— What you need to do —
Read the records below. Copy each line where the string "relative" occurs.

— Records —

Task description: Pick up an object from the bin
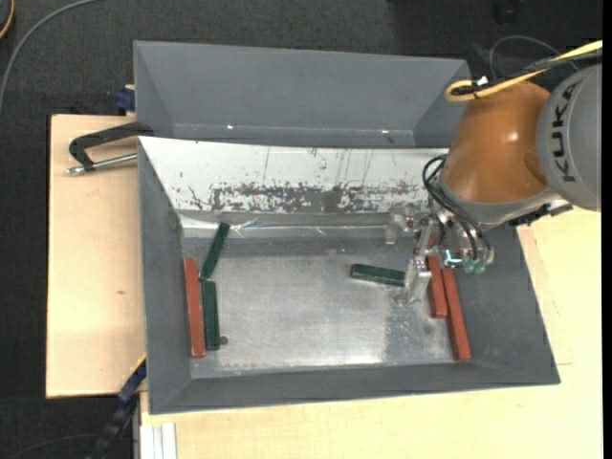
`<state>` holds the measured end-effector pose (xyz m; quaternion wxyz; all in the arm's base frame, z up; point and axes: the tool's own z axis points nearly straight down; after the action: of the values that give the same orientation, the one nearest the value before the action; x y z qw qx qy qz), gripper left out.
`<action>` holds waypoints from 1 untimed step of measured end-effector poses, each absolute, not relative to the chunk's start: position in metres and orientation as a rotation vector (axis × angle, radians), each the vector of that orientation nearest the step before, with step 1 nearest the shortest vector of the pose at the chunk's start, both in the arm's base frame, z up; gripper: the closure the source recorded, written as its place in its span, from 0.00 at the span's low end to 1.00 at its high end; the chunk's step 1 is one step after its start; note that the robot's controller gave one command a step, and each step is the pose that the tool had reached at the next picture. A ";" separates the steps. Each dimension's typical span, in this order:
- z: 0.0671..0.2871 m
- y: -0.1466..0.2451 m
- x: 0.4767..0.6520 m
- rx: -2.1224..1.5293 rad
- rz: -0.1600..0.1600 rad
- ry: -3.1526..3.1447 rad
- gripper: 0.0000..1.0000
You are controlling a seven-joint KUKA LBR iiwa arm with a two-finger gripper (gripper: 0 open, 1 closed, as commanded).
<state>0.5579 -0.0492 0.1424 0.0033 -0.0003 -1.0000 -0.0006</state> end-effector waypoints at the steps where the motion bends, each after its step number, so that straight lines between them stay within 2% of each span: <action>1: 0.068 -0.030 0.568 -0.636 -0.004 -3.071 0.00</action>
Offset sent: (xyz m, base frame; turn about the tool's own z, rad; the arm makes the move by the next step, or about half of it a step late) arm 0.0110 0.0168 -0.0724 0.4094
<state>0.5681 -0.0303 0.0682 0.0026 -0.2028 -0.9792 -0.0011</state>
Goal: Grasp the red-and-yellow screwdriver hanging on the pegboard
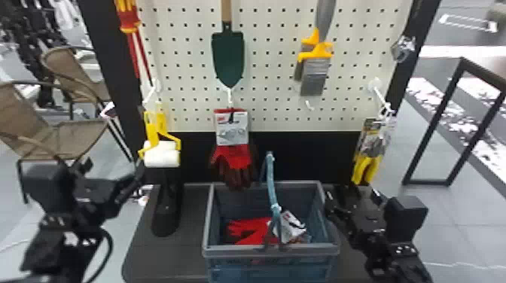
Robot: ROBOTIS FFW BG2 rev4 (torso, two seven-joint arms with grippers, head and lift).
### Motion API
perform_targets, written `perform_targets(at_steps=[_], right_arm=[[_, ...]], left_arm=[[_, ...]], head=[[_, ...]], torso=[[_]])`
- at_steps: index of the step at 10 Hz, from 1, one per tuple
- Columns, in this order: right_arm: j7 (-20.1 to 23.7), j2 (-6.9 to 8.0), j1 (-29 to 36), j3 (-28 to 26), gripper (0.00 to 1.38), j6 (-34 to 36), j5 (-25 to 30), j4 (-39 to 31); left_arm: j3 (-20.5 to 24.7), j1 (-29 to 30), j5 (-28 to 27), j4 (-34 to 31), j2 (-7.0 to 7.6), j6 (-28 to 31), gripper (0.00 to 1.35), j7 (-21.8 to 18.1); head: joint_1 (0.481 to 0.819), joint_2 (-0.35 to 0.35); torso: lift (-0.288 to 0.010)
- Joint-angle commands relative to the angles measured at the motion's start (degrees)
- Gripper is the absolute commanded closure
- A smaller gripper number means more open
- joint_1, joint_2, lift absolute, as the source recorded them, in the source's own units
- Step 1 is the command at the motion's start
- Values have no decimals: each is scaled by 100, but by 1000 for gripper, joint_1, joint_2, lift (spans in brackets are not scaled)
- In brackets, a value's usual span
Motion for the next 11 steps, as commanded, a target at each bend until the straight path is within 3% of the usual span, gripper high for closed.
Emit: perform_targets(at_steps=[1, 4, 6, 8, 11], right_arm=[[0, 0, 0, -2, 165, -1, 0, -8], [0, -9, 9, -2, 165, -1, 0, -8], [0, -18, 9, 7, 165, -1, 0, -8], [0, -18, 18, 7, 165, -1, -9, -17], [0, -35, 18, 7, 165, -1, -18, -17]], left_arm=[[194, -187, -122, -499, 0, 826, 148, -154], [466, -811, 124, -1185, 158, 2610, 148, -550], [528, -1329, 590, -1246, 475, 3349, 148, -734], [598, -1725, 932, -1299, 694, 3700, 148, -778], [774, -2208, 1284, -1343, 897, 3894, 148, -787]], head=[[549, 0], [549, 0], [549, 0], [549, 0], [549, 0]], torso=[[-100], [-100], [-100], [-100], [-100]])
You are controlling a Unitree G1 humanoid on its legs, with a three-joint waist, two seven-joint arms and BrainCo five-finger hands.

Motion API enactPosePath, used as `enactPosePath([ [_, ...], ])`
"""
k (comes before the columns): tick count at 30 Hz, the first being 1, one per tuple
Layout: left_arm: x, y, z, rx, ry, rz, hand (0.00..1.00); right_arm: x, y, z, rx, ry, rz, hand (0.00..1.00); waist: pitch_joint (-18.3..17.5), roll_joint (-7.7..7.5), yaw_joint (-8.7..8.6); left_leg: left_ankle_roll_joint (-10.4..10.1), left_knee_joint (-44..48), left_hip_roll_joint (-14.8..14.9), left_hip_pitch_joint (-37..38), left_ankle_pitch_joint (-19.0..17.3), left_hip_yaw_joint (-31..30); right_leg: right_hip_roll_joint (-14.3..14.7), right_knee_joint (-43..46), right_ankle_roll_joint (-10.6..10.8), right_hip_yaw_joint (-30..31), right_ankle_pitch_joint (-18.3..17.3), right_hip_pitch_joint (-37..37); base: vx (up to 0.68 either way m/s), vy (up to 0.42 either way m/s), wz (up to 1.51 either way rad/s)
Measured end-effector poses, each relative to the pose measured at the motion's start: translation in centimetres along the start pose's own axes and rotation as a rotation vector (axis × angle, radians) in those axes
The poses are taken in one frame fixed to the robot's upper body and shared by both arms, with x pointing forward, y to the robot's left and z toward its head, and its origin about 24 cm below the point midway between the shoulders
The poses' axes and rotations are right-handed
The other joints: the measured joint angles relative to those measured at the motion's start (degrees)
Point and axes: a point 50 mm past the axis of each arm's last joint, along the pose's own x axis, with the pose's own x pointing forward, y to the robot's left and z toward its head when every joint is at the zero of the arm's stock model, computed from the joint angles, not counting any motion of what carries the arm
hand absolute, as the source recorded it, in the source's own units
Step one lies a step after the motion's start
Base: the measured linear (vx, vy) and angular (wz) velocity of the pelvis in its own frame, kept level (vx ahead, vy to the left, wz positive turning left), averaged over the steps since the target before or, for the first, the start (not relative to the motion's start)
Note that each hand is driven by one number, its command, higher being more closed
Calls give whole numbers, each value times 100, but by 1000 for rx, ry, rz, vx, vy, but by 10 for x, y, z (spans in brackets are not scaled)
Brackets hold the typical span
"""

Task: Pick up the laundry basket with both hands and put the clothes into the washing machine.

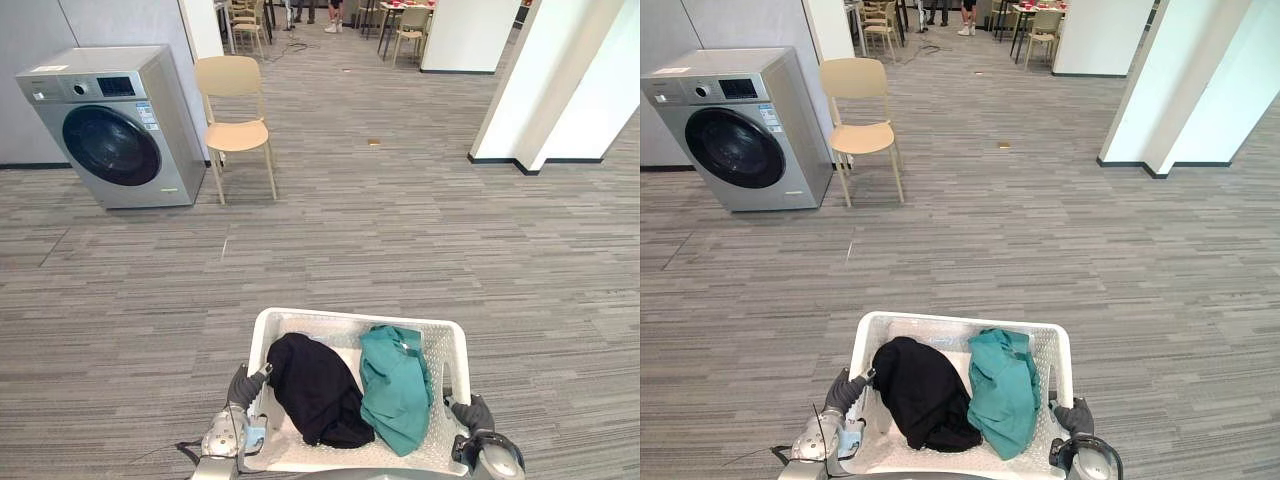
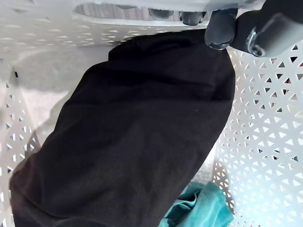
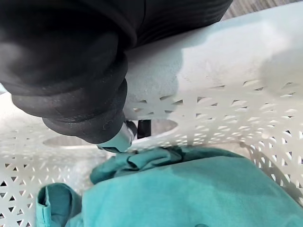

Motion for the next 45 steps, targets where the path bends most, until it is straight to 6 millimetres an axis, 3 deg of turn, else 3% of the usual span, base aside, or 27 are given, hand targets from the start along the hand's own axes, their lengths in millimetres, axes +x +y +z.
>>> enactPosePath([
  [5,2,-2,8,-56,-41,2,100,14,4,22,-11,-69,16,100,72,22,55,79,367,-134,-527,-145,-245,-191,96,57,-347,7,-190,-52,33,37],
  [7,4,-4,14,-61,-61,8,100,18,6,29,-13,-88,22,100,291,52,43,143,361,-234,-506,-186,-284,-503,1106,21,-616,-279,-511,-47,75,66],
  [8,6,-4,16,-60,-70,11,100,18,5,31,-18,-98,20,100,427,102,26,148,319,-270,-446,-183,-265,-720,2123,-86,-731,-279,-935,-26,76,58],
  [9,6,-1,16,-50,-71,17,100,18,7,31,-14,-97,25,100,604,108,52,178,146,-319,-200,-183,-233,-933,3292,-591,-748,-63,-1452,4,73,48],
  [10,5,2,15,-43,-69,24,100,18,10,29,-11,-91,31,100,679,144,62,242,107,-304,-59,-174,-244,-996,3774,-843,-739,104,-1679,111,44,27],
  [11,5,8,14,-30,-66,40,100,17,16,26,2,-77,43,100,796,202,72,368,91,-232,104,-172,-265,-955,4304,-518,-775,-272,-1933,110,8,14],
  [12,5,11,14,-21,-66,47,100,16,19,25,7,-73,50,100,805,213,70,389,80,-193,117,-187,-266,-904,4289,-434,-804,-414,-2059,128,-7,9],
  [17,8,13,28,-5,-116,34,100,19,21,33,24,-103,51,100,837,36,4,219,-134,65,369,-567,-509,-197,727,42,-1168,-78,-2130,354,-173,17],
  [18,8,12,28,-6,-116,33,100,19,21,33,24,-103,49,100,836,36,-12,140,-119,131,445,-683,-551,-108,633,53,-1025,-76,-2130,513,-268,30],
  [19,8,10,27,-14,-112,31,100,19,19,35,19,-108,46,100,822,112,-94,-28,-26,403,550,-958,-694,195,1041,-197,-722,264,-2140,543,-276,54],
  [20,8,6,28,-24,-113,24,100,18,14,37,8,-120,37,100,792,378,-173,-123,38,746,605,-1105,-834,460,1590,-350,-690,158,-2255,587,-269,60],
  [22,10,2,32,-57,-125,29,100,19,11,46,-5,-152,35,100,751,606,-125,-206,1361,1108,269,-891,-911,778,2358,-768,-933,-558,-2255,666,-302,16],
  [24,10,1,31,-66,-120,30,100,20,11,51,-13,-167,48,100,772,755,50,63,4273,1505,-849,443,-1033,1208,1935,-1048,-1061,-859,-1316,733,-334,-10],
  [27,10,-1,35,-77,-138,21,100,19,9,60,-10,-204,52,100,938,623,173,308,6107,1245,-1862,233,-862,1382,905,-1055,-894,-861,105,678,-222,10],
  [29,9,-1,41,-83,-169,21,100,22,9,68,-7,-227,56,100,975,473,364,266,5653,917,-2465,80,-534,1289,418,-1052,-761,-859,667,509,-90,-23],
  [31,9,-2,45,-96,-188,24,100,25,10,75,-7,-246,66,100,1019,455,502,159,4317,784,-2901,22,-301,1216,89,-1051,-674,-859,1050,542,-11,-35],
  [32,9,1,45,-100,-188,35,100,26,14,78,-10,-249,77,100,1042,418,518,65,2804,617,-2953,112,-228,1100,-46,-1032,-617,-871,1253,529,94,-38],
  [33,8,4,44,-105,-186,49,100,27,17,80,-25,-256,84,100,1033,384,559,-143,1105,447,-2869,450,-298,957,-129,-855,-536,-979,1413,644,155,-42],
  [34,8,4,43,-111,-184,53,100,27,16,82,-30,-260,83,100,1028,410,583,-265,395,422,-2819,641,-350,929,-214,-769,-513,-1030,1528,650,225,-57],
  [35,8,2,43,-117,-181,48,100,28,15,80,-34,-253,76,100,998,525,658,-395,-359,482,-2812,772,-403,906,-313,-416,-375,-1300,1800,549,233,-53],
  [36,7,2,41,-116,-176,49,100,28,15,79,-35,-250,76,100,958,587,662,-270,-249,507,-2828,1046,-386,864,-302,-330,-310,-1489,1955,537,288,-56],
  [37,8,5,40,-107,-173,56,100,29,19,76,-24,-234,83,100,925,435,668,-2,231,351,-2911,1702,-325,610,-68,-176,-259,-1758,2052,423,253,-30],
  [38,8,6,40,-102,-172,57,100,29,20,74,-21,-226,84,100,912,374,652,121,424,325,-2940,1793,-320,501,201,-106,-242,-1802,1995,540,306,-26],
  [40,7,12,39,-83,-170,65,100,29,25,71,-7,-214,96,100,908,45,674,476,906,123,-2849,1480,5,57,1918,-6,-130,-1686,1277,637,322,-20],
  [42,7,17,39,-71,-164,68,100,28,30,63,10,-190,101,100,950,-132,562,726,1116,-148,-2512,1068,26,-278,3605,38,-128,-615,702,614,296,38],
  [43,7,19,37,-62,-152,69,100,26,30,56,17,-168,99,100,967,-166,378,879,1062,-301,-2132,848,-78,-360,4482,79,-66,603,438,556,225,75],
  [45,7,25,39,-36,-162,76,100,22,35,48,37,-150,113,100,995,-124,346,1004,931,-409,-1488,521,-265,21,5791,39,330,-107,-334,559,186,69],
])
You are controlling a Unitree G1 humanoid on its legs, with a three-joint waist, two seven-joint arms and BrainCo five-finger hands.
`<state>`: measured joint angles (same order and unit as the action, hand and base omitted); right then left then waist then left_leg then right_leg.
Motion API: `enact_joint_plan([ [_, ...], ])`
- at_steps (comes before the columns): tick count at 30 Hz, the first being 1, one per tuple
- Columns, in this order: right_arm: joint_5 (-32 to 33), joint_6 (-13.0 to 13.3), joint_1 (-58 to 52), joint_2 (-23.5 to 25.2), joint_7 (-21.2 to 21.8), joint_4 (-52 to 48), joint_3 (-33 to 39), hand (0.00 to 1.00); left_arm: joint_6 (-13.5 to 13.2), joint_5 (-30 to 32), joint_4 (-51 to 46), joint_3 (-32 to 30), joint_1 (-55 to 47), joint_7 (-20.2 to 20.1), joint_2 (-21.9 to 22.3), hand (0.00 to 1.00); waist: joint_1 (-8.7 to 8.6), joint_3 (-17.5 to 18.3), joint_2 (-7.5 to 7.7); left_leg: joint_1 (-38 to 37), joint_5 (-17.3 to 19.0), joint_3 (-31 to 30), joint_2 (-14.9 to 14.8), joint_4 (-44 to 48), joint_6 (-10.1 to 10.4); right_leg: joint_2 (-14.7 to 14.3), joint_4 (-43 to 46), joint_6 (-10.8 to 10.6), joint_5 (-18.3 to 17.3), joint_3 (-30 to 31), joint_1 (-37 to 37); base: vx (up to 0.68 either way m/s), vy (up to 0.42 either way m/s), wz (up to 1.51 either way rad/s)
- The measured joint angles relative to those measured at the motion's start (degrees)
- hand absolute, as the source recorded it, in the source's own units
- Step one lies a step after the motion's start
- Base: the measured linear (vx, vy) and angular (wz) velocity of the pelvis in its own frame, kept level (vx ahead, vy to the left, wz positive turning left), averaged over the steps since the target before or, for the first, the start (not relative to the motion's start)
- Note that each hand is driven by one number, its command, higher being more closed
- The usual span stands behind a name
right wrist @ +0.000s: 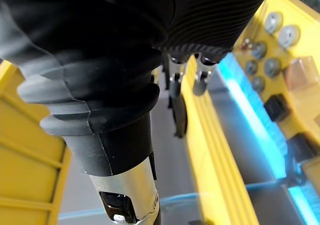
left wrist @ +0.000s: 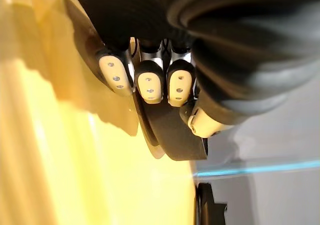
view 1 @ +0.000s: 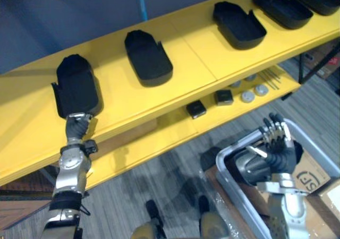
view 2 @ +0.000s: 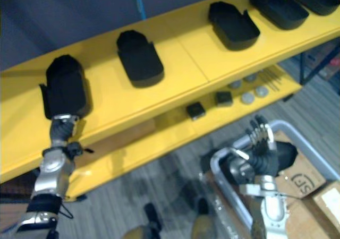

— Written answer —
`<action>` holds waypoints from 1 untimed step of measured end-effector poses, each absolute, not relative to the chunk's start: position in metres and orientation as a rotation vector (axis × angle, radians), each the vector of that orientation nearest the step before, with step 1 nearest the shortest vector of the pose at the chunk's start, both in the arm's base frame, z up; gripper: the closure the source recorded, written as its place in its span, from 0.00 at the span's low end to 1.00 at its high end; the chunk's step 1 is one step after its start; note that the robot's controller gave one command a step, and each step is the pose that the tool had reached at the next picture. A ";" separates the steps. Each dimension's typical span, in this order:
- Joint-angle commands relative to the angles measured at the motion's start (degrees)
Measured end-effector poses, each relative to the pose measured at the motion's start: translation in centimetres along the start pose's own axes and rotation as a rotation vector (axis × angle, radians) in those axes
The other joints: the measured joint angles relative to those measured at the motion's start (degrees)
Base: the measured linear (vx, vy) and angular (wz) velocity of the pelvis in its own frame, kept level (vx ahead, vy to the left, wz positive turning left), averaged over the steps since the target before or, for the first, the start (not relative to the motion's start)
- The measured joint angles relative to those measured at the motion's start (degrees)
- Base: the measured linear (vx, vy) and angular (wz) velocity of the pelvis in its own frame, kept level (vx ahead, vy to the left, wz positive turning left), averaged over the steps since the target before or, for the first, the start (not relative to the motion's start)

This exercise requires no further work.